Context-dependent regulation of immunoglobulin mutagenesis by p53

• Published in: Molecular immunology Vol. 138; pp. 128 - 136
• Main Authors: Böttcher, Katrin, Braunschmidt, Kerstin, Hirth, Gianna, Schärich, Karsten, Klassert, Tilman E., Stock, Magdalena, Sorgatz, Janine, Fischer-Burkart, Sabine, Ullrich, Steffen, Frankenberger, Samantha, Kritsch, Daniel, Kosan, Christian, Küppers, Ralf, Strobl, Lothar J., Slevogt, Hortense, Zimber-Strobl, Ursula, Jungnickel, Berit
• Format: Journal Article
• Language: English
• Published: Elsevier Ltd 01.10.2021
• Subjects: antibodies; Class switch recombination; DNA damage; DNA repair; genetic instability; Germinal center; humans; immunoglobulins; lymphoma; Lymphomagenesis; mutagenesis; p53; Somatic hypermutation; stress response; Translesion synthesis; Somatic hypermutation; Class switch recombination; Lymphomagenesis; Translesion synthesis; Germinal center; p53
• ISSN: 0161-5890; 1872-9142; 1872-9142
• DOI: 10.1016/j.molimm.2021.08.005

•p53 affects somatic hypermutation by action in non-B cells.•p53 defects in germinal center B cells do not affect variable region hypermutation.•p53 defects during class switch recombinatoin alter the mutagenesis pattern.•p53 defects in lymphoma cells lead to increased somatic hypermutation. p53 plays a major role in genome maintenance.
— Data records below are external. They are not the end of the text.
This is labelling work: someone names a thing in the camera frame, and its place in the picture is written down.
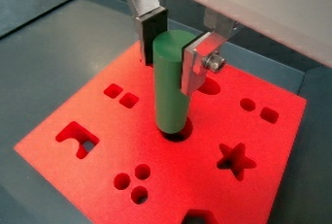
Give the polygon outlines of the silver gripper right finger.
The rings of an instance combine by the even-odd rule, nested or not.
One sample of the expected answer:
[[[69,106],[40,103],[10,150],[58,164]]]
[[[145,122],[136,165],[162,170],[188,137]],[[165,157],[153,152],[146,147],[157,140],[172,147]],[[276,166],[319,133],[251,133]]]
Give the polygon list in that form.
[[[208,72],[219,74],[227,65],[220,55],[221,46],[240,31],[241,24],[212,9],[205,10],[204,24],[209,31],[184,48],[181,90],[186,96],[201,87]]]

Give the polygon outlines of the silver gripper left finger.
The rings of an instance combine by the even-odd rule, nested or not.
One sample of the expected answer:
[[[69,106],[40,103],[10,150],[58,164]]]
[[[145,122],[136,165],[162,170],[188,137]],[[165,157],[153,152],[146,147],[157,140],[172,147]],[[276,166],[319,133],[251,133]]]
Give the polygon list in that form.
[[[160,0],[126,0],[141,41],[142,61],[153,64],[153,41],[168,31],[168,10]]]

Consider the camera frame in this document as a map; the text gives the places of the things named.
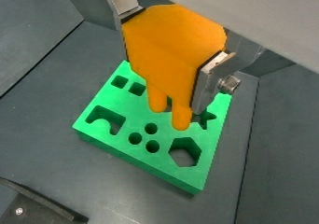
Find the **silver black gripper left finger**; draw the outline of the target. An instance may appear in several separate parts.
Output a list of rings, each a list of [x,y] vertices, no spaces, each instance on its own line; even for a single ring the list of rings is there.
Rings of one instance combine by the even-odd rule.
[[[121,43],[124,43],[121,25],[143,12],[139,0],[105,0],[107,27],[120,33]]]

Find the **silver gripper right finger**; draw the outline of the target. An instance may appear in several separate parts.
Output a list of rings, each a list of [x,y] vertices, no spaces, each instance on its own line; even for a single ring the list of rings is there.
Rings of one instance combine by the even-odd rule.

In addition to multiple p53 functions in the control of DNA repair, a regulation of DNA damage bypass via translesion synthesis has been implied in vitro. Somatic hypermutation of immunoglobulin genes for affinity maturation of antibody responses is based on aberrant translesion polymerase action and must be subject to stringent control to prevent genetic alterations and lymphomagenesis. When studying the role of p53 in somatic hypermutation in vivo, we found altered translesion polymerase-mediated A:T mutagenesis in mice lacking p53 in all organs, but notably not in mice with B cell-specific p53 inactivation, implying that p53 functions in non-B cells may alter mutagenesis in B cells. During class switch recombination, when p53 prevents formation of chromosomal translocations, we in addition detected a B cell-intrinsic role for p53 in altering G:C and A:T mutagenesis. Thus, p53 regulates translesion polymerase activity and shows differential activity during somatic hypermutation versus class switch recombination in vivo. Finally, p53 inhibition leads to increased somatic hypermutation in human B lymphoma cells. We conclude that loss of p53 function may promote genetic instability via multiple routes during antibody diversification in vivo.